Grifol spoke in full support of Anderson before the game.

“I don’t give up on players that easy,” Grifol said, when asked why Anderson wasn’t moved down in the lineup. “It’s not so much giving up on them, I have faith in them. At this point in time I don’t see a move.”

The day after Anderson went 0-for-5 with four strikeouts, which extended his slump to 4-for-53 with three walks in his previous 14 games and dropped the former batting champion’s average to .226, Grifol said he had hesitation batting Anderson second.

“He’s [performed] for a long, long time,” Grifol said. “You just don’t take it away from him for 60 games or whatever it is. You just don’t do that. In my opinion. He’s always one swing away. I have faith in him. I’ve spoken to him. He feels good.”

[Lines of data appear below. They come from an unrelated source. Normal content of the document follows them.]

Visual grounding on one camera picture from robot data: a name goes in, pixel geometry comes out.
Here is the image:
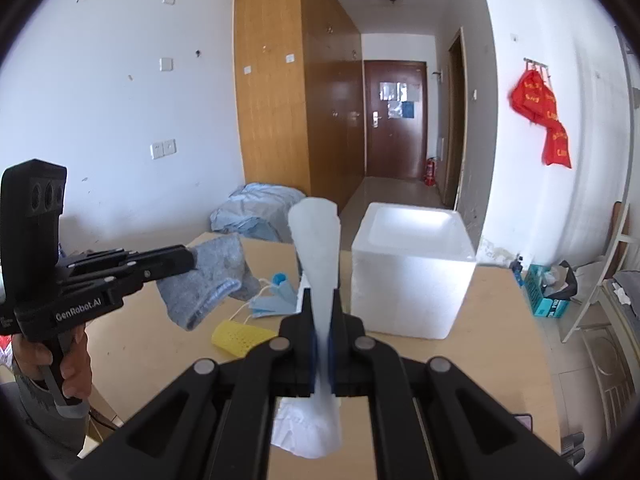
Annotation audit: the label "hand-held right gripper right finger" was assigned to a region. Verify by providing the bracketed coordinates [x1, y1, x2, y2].
[330, 287, 581, 480]

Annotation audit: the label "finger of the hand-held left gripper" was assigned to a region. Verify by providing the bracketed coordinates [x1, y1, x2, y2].
[70, 259, 197, 293]
[64, 244, 196, 270]

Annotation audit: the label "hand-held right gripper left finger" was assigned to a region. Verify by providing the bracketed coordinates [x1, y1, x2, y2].
[65, 287, 318, 480]

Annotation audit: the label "grey sock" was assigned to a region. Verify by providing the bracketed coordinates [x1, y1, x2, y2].
[156, 234, 263, 332]

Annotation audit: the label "white cloth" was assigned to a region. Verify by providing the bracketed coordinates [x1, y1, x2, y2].
[287, 197, 345, 461]
[270, 399, 321, 453]

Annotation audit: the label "white foam box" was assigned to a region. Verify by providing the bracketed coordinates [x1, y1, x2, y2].
[350, 202, 477, 341]

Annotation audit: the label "person's left forearm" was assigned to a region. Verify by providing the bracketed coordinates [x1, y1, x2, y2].
[0, 367, 92, 461]

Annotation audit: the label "person's left hand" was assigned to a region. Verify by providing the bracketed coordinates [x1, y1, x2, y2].
[11, 327, 95, 402]

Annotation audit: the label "blue face mask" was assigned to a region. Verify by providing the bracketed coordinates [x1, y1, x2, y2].
[232, 272, 307, 321]

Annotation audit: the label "yellow dotted cloth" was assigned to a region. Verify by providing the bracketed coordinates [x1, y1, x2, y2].
[211, 321, 278, 359]

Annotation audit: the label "pale blue bedding pile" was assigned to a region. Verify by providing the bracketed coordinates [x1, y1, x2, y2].
[210, 182, 307, 244]

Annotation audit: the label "wooden wardrobe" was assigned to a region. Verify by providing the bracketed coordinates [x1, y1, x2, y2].
[234, 0, 363, 211]

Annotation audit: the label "blue cardboard box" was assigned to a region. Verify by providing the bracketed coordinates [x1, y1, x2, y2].
[522, 264, 571, 319]

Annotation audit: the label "brown entrance door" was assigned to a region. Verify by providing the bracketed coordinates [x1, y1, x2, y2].
[363, 60, 428, 180]

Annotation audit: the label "black plastic bag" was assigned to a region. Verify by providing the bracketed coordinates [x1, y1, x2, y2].
[542, 260, 579, 304]

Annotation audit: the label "black slippers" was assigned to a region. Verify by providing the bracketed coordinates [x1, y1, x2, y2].
[560, 431, 586, 467]

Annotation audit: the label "brown side door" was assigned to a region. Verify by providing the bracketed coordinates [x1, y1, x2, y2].
[446, 27, 469, 211]

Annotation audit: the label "white metal chair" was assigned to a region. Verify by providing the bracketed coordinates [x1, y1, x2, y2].
[560, 200, 640, 344]

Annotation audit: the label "red cloth bag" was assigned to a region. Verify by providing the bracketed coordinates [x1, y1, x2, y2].
[542, 121, 573, 169]
[510, 67, 559, 127]

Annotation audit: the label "black cable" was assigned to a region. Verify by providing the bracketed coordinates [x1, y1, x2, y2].
[87, 405, 126, 431]

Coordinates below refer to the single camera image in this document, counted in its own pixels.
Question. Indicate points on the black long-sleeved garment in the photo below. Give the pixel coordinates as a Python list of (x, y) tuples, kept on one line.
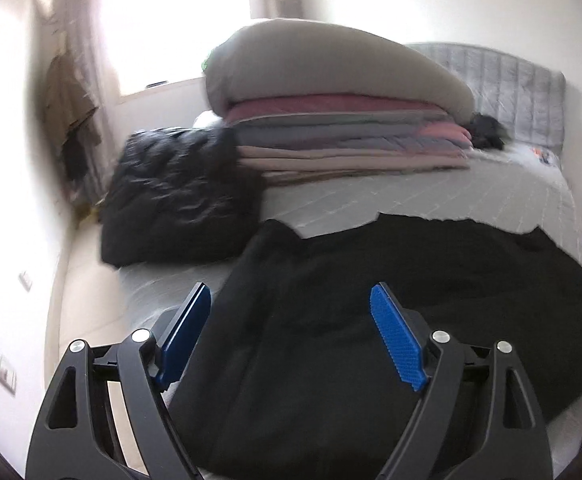
[(321, 285)]

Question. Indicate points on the small colourful printed item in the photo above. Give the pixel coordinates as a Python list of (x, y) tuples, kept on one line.
[(546, 156)]

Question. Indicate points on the bright window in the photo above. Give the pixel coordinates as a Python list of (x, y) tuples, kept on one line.
[(171, 25)]

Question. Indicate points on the grey pillow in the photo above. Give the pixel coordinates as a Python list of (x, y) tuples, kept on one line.
[(331, 60)]

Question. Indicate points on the dark hanging garment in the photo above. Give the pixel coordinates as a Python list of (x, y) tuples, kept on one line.
[(77, 160)]

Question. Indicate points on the black puffer jacket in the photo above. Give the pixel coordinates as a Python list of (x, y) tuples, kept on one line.
[(171, 195)]

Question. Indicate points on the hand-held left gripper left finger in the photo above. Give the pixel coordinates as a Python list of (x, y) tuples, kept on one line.
[(183, 335)]

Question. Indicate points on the white light switch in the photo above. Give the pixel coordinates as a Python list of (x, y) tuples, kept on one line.
[(6, 374)]

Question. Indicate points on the small black cloth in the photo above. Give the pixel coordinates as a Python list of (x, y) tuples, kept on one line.
[(486, 132)]

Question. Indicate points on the bed with white quilted cover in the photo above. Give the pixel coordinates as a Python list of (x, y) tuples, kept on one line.
[(421, 195)]

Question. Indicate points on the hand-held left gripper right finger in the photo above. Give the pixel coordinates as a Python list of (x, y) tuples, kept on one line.
[(396, 335)]

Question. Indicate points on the grey padded headboard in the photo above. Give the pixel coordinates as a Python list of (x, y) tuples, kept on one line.
[(511, 80)]

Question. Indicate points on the white wall socket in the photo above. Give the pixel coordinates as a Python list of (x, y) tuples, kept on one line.
[(26, 280)]

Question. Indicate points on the stack of folded blankets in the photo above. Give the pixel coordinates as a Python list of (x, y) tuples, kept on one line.
[(346, 150)]

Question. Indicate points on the beige hanging garment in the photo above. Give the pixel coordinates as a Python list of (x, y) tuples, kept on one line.
[(66, 95)]

On Friday, hitting coach Jose Castro was ejected trying to defend a called third strike on Anderson in the fourth, but there was no beef about the three consecutive pitches down the middle that Anderson looked at in the second.

In the eighth inning Friday, Anderson struck out with runners on second and third for the third out. He took a few steps toward the dugout and slammed his helmet in frustration, an exclamation point on possibly the worst offensive game of his career.

Anderson owns a .267 on-base percentage and has not homered since last July. That lack of production at the top of the lineup, batting in front of the team’s best hitter, Luis Robert Jr., has been a detriment to a -struggling offense.

Grifol dropped Anderson from his customary leadoff spot on June 17 in Seattle, bumping Andrew Benintendi from second to first.

But Grifol remained confident Anderson will break out soon. He had “a good conversation” with Anderson Saturday morning, and, foul or fair, it was encouraging to see Anderson drive the ball later.

“He feels good and his spirits are up,” Grifol said. “He knows this is something that happens in life. He’s going through some adversity right now. I’m actually optimistic that he’s going to figure this thing out pretty quickly.”